TASK DETAILS:
Where the data below has the string "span", return the whole line.
--- DATA Enclosed Below ---
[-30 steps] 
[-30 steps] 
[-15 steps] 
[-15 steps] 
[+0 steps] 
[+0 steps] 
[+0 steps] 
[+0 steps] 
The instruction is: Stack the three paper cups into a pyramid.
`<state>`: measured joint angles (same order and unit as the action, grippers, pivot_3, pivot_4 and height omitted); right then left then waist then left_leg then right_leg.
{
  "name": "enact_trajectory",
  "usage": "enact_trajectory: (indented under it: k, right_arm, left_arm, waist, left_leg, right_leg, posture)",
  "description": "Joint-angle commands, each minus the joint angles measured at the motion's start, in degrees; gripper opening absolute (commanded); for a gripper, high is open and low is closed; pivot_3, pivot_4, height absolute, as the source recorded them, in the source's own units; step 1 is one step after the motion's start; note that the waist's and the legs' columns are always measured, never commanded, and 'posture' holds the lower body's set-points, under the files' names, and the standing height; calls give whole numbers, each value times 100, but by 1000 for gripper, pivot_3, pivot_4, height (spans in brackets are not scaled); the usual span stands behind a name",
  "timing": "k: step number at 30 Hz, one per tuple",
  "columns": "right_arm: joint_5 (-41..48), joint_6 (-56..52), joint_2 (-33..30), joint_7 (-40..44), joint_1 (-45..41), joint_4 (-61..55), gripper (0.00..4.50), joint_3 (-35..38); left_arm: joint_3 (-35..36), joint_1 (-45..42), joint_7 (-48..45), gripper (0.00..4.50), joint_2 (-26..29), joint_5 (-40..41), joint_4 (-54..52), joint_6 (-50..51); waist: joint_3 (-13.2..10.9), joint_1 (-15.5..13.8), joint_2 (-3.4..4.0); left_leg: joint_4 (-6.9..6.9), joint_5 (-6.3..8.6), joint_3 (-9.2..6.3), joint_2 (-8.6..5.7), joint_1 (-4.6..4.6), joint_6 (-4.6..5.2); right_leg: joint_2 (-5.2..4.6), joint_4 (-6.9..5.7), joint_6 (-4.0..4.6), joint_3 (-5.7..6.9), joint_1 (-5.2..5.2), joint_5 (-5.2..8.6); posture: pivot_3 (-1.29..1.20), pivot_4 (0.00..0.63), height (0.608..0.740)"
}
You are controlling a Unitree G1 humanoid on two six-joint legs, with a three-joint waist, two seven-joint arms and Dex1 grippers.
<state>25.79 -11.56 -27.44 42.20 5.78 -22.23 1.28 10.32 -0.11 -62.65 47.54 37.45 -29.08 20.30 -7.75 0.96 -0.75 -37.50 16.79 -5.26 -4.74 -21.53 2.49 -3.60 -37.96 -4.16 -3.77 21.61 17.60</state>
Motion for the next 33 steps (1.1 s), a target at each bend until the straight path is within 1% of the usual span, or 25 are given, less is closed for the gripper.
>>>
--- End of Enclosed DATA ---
RESULT FOR THIS EXERCISE:
  "description": "Joint-angle commands, each minus the joint angles measured at the motion's start, in degrees; gripper opening absolute (commanded); for a gripper, high is open and low is closed; pivot_3, pivot_4, height absolute, as the source recorded them, in the source's own units; step 1 is one step after the motion's start; note that the waist's and the legs' columns are always measured, never commanded, and 'posture' holds the lower body's set-points, under the files' names, and the standing height; calls give whole numbers, each value times 100, but by 1000 for gripper, pivot_3, pivot_4, height (spans in brackets are not scaled); the usual span stands behind a name",
Motion for the next 33 steps (1.1 s), a target at each bend until the straight path is within 1% of the usual span, or 25 are given, less is closed for the gripper.

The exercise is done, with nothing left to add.